Those Are The Sergeant Majors Thoughts On That

Wednesday, December 21, 2016

Honesty Or With Kindness

Thinking back to my childhood and early adult life the person who stands out a little larger than life, is my grandfather. He was in many ways the most influential person in my young life and what I remember most about him were his kindness and his honesty. He was honest in the way that when he spoke you were put at ease and you recognized the sincerity, not only in his words but in his very being.
As I grew older I began to realize what incredible strength my grandfather must have possessed. I found that it was not so easy to be both kind and honest. Honesty can be a brutal taskmaster and this is especially true if it is not wielded with a degree of kindness and wisdom. Throughout my life, I have faced obstacle after obstacle, both personal and professional, that challenged my ability to be both kind and honest. I often felt inadequate to the task. I often thought, if I tell the truth this person or that person will be hurt or this awful thing or that awful thing will happen. I was simply not wise enough or strong enough and I all too frequently made the wrong decision and with each wrong decision, there was always a painful price to pay. But, also with each mistake was a tiny grain of light. I found that with each mistake if I reflected carefully, there was something to be learned. I found that with learning came a touch of wisdom and with that wisdom I could temper my honesty with kindness. And I found that with each of those events I felt a little lighter and the world seemed a brighter, kinder place much like that place and time I spent with my grandfather.
Now, here I sit, near the age, my grandfather had when I was first learning about his kindness and honesty. Here I sit peering out on the world where truth is becoming an ever more rare commodity. As I peer out I realize that it is because of that void of honesty and kindness that it is a darker, angrier, more bitter, more heartless, and cold place. It is not the place that I or my grandfather wanted our children and grandchildren to inherit. It is a place where fewer and fewer citizens seem to have the strength, to be honest, and kind.
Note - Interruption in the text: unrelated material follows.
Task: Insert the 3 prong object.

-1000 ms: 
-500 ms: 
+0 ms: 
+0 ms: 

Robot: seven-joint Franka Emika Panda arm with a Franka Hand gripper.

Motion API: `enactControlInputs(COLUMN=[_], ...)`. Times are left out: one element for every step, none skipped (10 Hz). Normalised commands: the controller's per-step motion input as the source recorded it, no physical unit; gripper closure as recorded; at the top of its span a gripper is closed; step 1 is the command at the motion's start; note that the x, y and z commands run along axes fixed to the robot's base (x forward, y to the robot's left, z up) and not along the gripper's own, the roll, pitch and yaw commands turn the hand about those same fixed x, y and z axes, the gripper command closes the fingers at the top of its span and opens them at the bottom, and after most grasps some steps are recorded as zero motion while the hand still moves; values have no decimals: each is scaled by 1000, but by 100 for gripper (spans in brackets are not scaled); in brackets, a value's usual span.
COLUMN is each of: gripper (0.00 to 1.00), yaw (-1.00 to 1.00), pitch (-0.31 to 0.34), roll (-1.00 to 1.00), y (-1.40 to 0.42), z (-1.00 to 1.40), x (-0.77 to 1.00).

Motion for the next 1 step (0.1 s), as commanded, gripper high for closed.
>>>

It has become a place where truth is in the eye of the beholder regardless of whether it reflects reality or not. It has become a place where people create their own facts and the minds of the many seem to lack the curiosity to question or go in search of the truth.
Sadly I do not believe that America has ever been a true beacon of truthfulness and kindness, but I do believe that it was once a place where its citizens strove to be and possessed the great capacity to be those things. I do not believe that America ever stood with open arms welcoming “your tired, your poor, your huddled masses” but I do believe it was a place that the citizens once aspired to do so. The perception has always been different than the reality but the aspirations and capacity of the citizens to achieve these things have always been there.
I believe that Americans still possess the capacity and desire to speak the truth and to exude the kindness that appears to be so lacking in our society today. I believe that the politicians that we have installed in Washington have corrupted our system.
The repetitive failure of our politicians to seek and voice the truth has damaged America, perhaps beyond repair. It would appear that we no longer have leaders that espouse truthfulness or display empathy and true kindness. We have leaders that bend the truth or simply lie to garner the support of the masses for the purpose of gaining and maintaining power and wealth. I believe we have reached a point of critical mass. A point where if, we as citizens do not demand that our politicians speak the truth and hold them accountable it will lead to the total collapse of our republic. It is already leading to the abandonment of the institutions established by our forefathers that have repeatedly demonstrated our countries empathy and compassion for its citizens and those wishing to seek shelter in our land.
I pray each night that we the people shall not “go silently into the night” and will stand and resist and in fact bend those sent by us to Washington to represent us to our will as it is established in our constitution.

Those Are The Sergeant Majors Thoughts On That.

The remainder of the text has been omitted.